#### THE DATA
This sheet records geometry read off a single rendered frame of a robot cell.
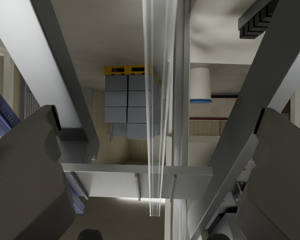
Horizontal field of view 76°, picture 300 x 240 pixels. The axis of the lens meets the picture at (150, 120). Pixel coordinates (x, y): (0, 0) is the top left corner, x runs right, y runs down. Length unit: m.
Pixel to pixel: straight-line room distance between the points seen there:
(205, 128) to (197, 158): 8.63
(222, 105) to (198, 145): 6.15
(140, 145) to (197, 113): 3.97
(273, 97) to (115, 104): 3.15
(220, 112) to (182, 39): 6.25
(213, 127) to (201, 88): 6.10
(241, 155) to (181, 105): 0.31
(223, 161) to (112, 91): 3.09
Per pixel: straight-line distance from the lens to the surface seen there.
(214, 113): 6.78
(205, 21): 0.69
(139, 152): 9.69
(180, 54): 0.59
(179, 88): 0.56
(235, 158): 0.31
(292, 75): 0.23
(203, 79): 3.43
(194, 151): 0.71
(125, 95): 3.27
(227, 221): 0.46
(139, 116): 3.17
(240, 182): 0.38
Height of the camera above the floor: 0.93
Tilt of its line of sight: 1 degrees down
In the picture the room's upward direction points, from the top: 179 degrees counter-clockwise
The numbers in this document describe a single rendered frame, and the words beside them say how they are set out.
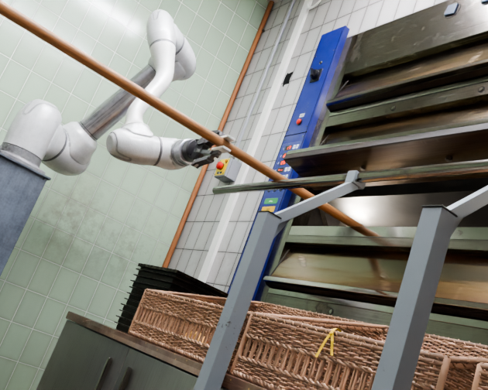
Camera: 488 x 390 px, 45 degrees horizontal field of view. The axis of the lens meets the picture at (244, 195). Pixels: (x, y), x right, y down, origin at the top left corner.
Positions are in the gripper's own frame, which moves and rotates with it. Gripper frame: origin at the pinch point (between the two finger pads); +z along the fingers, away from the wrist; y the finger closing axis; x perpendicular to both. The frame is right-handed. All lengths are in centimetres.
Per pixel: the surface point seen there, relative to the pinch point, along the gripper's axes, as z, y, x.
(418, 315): 88, 42, 1
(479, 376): 95, 48, -8
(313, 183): 22.2, 4.5, -20.1
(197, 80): -122, -72, -32
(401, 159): 22, -19, -50
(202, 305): 9.4, 47.3, -7.6
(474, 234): 50, 4, -57
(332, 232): -7, 4, -57
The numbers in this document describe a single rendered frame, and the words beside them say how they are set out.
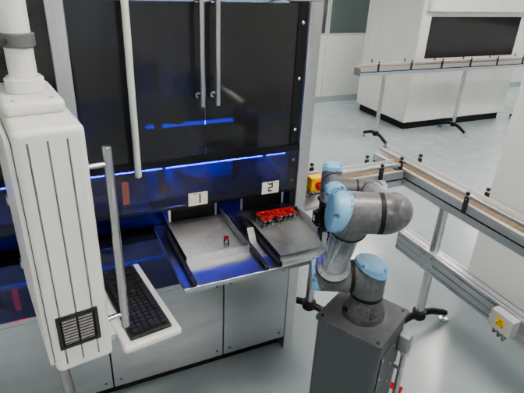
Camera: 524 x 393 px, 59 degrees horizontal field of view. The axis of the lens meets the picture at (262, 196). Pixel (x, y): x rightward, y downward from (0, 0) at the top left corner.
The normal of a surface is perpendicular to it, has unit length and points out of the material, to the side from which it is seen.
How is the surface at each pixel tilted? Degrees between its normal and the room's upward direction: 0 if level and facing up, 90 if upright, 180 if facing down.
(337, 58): 90
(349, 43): 90
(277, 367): 0
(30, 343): 90
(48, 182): 90
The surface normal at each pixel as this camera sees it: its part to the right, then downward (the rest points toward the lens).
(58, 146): 0.53, 0.40
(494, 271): -0.91, 0.15
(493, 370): 0.04, -0.90
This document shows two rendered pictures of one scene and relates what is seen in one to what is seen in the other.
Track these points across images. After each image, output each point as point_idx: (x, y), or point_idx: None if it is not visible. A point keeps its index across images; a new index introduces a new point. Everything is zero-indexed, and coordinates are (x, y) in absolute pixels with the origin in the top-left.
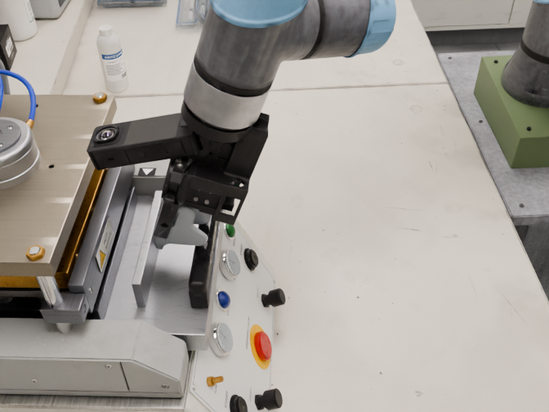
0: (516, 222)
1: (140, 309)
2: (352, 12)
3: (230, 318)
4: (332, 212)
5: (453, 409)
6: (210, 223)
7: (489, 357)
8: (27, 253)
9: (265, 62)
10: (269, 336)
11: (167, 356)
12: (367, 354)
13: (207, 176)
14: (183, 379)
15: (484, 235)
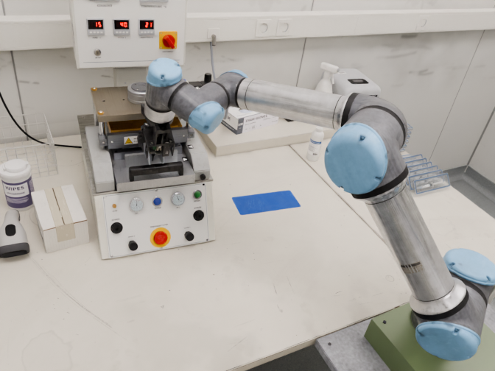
0: (317, 347)
1: (124, 166)
2: (185, 104)
3: (155, 210)
4: (269, 254)
5: (157, 322)
6: (163, 165)
7: (196, 335)
8: (99, 110)
9: (151, 97)
10: (172, 244)
11: (102, 175)
12: (179, 283)
13: (146, 132)
14: (101, 188)
15: (289, 325)

#### YOUR INSTRUCTIONS
Every line above that includes the word "view" should be listed.

#### EXPECTED ANSWER
Horizontal field of view 76°, picture 300 x 240 pixels. The axis of the lens meets the picture at (150, 120). Pixel coordinates (x, y): (0, 0) is the top left corner, x runs right, y runs down. Length unit: m.
Camera: 488 x 390 px, 45 degrees horizontal field of view. The axis of the lens meets the picture at (244, 195). Pixels: (x, y), x right, y down, origin at the top left corner.
Camera: 524 x 393 px, 59 degrees horizontal field of view. The axis of the lens meets the picture at (262, 196). Pixel (x, y): x rightward, y downward from (0, 0) at the top left corner.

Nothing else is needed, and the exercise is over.